Blue Origin notes that, following the landing in the West Texas desert, it will livestream a press conference with “the astronauts,” who will include Bezos. Also on board: the humanising company of his brother Mark; 82-year-old pilot Wally Funk who was previously deprived of the chance to go to space; and Oliver Daemen, the 18-year-old son of the CEO of a Dutch investment firm whose ticket possibly cost tens of millions of dollars. The teen is a last-minute replacement for an anonymous person who purchased a $US28 ($38) million ticket and can no longer make it due to “scheduling conflicts.” No word on what that person is doing instead.

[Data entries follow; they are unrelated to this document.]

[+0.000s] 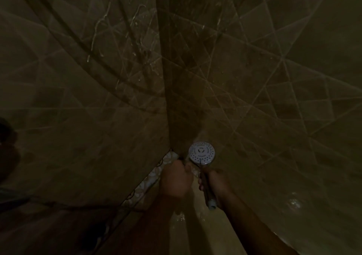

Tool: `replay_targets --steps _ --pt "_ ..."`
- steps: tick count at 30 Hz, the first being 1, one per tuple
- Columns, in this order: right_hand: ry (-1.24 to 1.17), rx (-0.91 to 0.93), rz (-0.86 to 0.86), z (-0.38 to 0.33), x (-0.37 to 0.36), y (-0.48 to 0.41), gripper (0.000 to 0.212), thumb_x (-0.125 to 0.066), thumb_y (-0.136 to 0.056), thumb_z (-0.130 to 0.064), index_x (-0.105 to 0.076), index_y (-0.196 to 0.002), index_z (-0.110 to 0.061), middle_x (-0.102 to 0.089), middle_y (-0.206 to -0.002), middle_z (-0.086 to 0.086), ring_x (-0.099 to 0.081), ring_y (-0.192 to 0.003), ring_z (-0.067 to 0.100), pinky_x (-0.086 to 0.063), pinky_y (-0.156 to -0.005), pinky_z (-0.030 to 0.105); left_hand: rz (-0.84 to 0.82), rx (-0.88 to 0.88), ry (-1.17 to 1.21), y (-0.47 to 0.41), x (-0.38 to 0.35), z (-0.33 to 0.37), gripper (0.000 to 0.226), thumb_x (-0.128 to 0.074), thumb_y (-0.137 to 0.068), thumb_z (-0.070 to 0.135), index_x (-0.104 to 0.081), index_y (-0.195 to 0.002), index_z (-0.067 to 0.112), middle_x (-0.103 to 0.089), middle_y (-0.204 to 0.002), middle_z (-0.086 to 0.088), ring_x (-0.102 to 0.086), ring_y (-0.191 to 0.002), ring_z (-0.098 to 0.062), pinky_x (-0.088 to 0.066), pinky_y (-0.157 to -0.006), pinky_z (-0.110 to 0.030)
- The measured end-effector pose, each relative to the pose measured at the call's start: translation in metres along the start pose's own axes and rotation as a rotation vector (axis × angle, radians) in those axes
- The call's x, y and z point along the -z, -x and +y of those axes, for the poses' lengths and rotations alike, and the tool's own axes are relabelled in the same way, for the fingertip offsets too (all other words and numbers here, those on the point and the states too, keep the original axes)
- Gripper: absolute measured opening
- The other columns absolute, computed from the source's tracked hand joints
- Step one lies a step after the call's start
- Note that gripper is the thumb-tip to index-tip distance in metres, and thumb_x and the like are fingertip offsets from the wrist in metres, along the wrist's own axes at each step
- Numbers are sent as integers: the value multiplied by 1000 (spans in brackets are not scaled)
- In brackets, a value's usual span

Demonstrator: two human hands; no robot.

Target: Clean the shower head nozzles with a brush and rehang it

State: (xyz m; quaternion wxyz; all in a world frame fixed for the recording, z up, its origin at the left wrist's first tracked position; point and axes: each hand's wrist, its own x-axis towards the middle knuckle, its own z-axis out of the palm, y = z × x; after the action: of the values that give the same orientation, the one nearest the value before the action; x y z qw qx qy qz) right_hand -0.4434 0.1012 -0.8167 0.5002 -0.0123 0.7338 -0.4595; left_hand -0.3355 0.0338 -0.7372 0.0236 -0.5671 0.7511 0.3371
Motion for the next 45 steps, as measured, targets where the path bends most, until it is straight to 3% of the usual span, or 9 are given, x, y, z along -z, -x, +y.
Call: replay_targets --steps 3,7,13,20,25,28,34,38,45 --pt "2 13 -4 -4 -2 6 43 -58 -99 -36 -69 -74 -3 -63 -62 14 -56 -50 22 -44 -60 39 -60 -5 25 8 -1 5 34 -44 -104 30 -64 -112 3 -67 -120 -15 -62 -114 -30 -47 -90 -34" --pt "29 30 22 -8 -3 13 34 -59 -98 -25 -70 -74 -4 -66 -62 10 -59 -56 21 -45 -59 34 -116 -18 62 21 -8 9 31 -47 -102 31 -52 -75 17 -65 -95 -11 -66 -104 -28 -42 -74 -29" --pt "33 23 -17 -10 -2 25 43 -58 -99 -35 -70 -65 -9 -63 -61 11 -56 -52 21 -43 -62 40 -46 12 139 24 4 4 26 -47 -103 30 -62 -94 10 -67 -92 -8 -60 -91 -23 -38 -72 -26" --pt "22 5 -53 -27 2 52 40 -53 -103 -26 -64 -71 -4 -60 -59 11 -52 -51 21 -42 -54 36 -31 70 164 31 38 -38 36 -50 -101 30 -67 -108 -1 -69 -114 -21 -65 -108 -33 -50 -91 -36" --pt "41 10 -67 -46 -4 74 40 -52 -104 -25 -65 -72 -4 -62 -58 11 -54 -47 19 -43 -51 30 -24 110 173 39 68 -83 43 -54 -95 44 -68 -81 5 -75 -93 -19 -71 -93 -32 -50 -73 -36" --pt "15 1 -88 -52 -9 84 32 -53 -102 -23 -66 -81 -3 -64 -57 9 -56 -48 18 -44 -52 32 -26 128 209 53 95 -105 62 -50 -82 61 -71 -87 2 -76 -94 -18 -72 -91 -30 -55 -78 -37" --pt "-55 5 -169 -61 -34 105 29 -46 -105 -22 -61 -90 -3 -57 -69 9 -53 -42 10 -43 -36 17 15 195 210 80 157 -144 30 -51 -100 32 -70 -98 9 -68 -100 -13 -63 -95 -22 -35 -70 -21" --pt "-59 2 -208 -67 -48 116 30 -39 -108 -17 -58 -89 -3 -51 -69 10 -50 -43 11 -42 -34 18 -24 160 247 77 171 -168 33 -54 -99 30 -67 -122 11 -67 -127 -8 -60 -119 -25 -39 -90 -20" --pt "-46 -8 -223 -72 -66 122 30 -41 -108 -20 -58 -92 -1 -51 -69 11 -50 -44 13 -42 -34 17 -84 89 248 68 176 -171 36 -51 -101 30 -63 -128 9 -62 -132 -4 -56 -123 -21 -39 -97 -22"
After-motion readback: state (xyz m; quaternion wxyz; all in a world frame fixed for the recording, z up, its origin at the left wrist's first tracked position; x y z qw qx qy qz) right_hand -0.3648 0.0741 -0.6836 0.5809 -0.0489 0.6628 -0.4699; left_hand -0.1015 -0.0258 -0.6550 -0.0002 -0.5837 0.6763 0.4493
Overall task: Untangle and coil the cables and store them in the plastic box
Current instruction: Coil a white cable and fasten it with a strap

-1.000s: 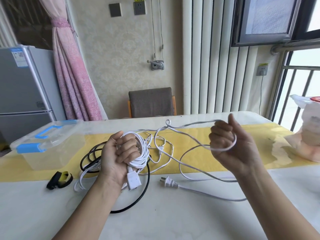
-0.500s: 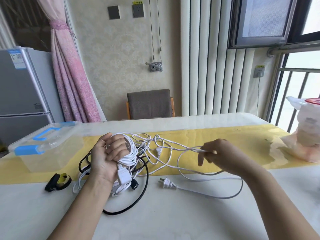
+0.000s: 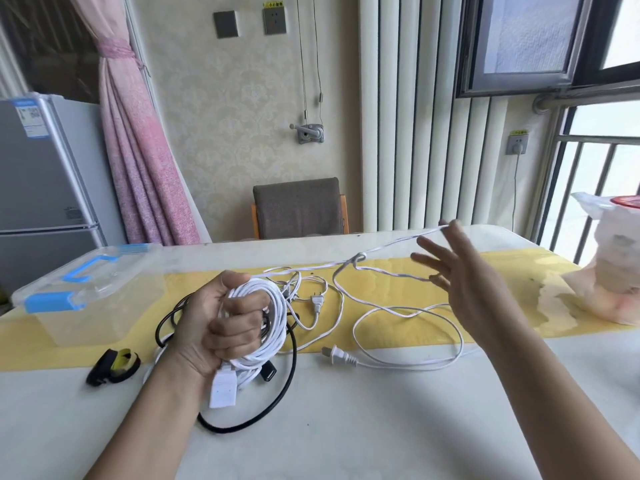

Why? Just… Why Is Any of This Happening?

Because Jeff Bezos apparently hates Elon Musk, and he can get it up. Blue Origin has lately been warring with SpaceX over $US2.89 ($4) billion in taxpayer funding for the NASA Artemis contracts to work on the Moon landing program. After that money went to SpaceX, Blue Origin got Sen. Maria Cantwell (D-WA) to pencil in up to $US10 ($14) billion in additional NASA contracts to a science funding bill. (Her amendment passed and awaits a vote in the House. Bezos has over 20 times that sum in personal wealth, which is already earmarked for accumulating more wealth.)

Both SpaceX and Blue Origin brought the pissing contest to the Senate in dueling fliers, with Blue Origin’s titled: “What is Elon Musk afraid of…a little competition?”One month later, Bezos announced that he was personally getting on the rocket, which was the plan his whole life.

Wait, Didn’t Richard Branson Already Do This?

Sorta. Richard Branson trip to “space” on July 11 was actually to a spot 5 kilometres above NASA’s minimum space baseline of 80 km above sea level, but below the Kármán line. Two days before the trip, apropos of nothing, Blue Origin tweeted that space is actually above Kármán line, which is the place where Blue Origin’s rockets go.

“From the beginning, New Shepard was designed to fly above the Kármán line so none of our astronauts have an asterisk next to their name,” Blue Origin declared for the record. “For 96% of the world’s population, space begins 100 km up at the internationally recognised Kármán line.”

Is There Any Chance This Ends Badly for All Aboard?

You may recall that Branson’s space plane crashed in 2014, killing one pilot, but that was during a new fuel test. The New Shepard is probably as safe as can be expected after “15 successful consecutive missions,” as Blue Origin describes it.

That’s a lot compared to NASA’s “Mega Moon Rocket,” which NASA has constructed with Boeing, and plans to put astronauts on board after only a single uncrewed flight.

Still, it’s “probably safe” to the extent that thrusting oneself into space on a 44-million-horsepower engine burning millions of pounds of flaming liquid hydrogen and liquid oxygen is “probably safe.”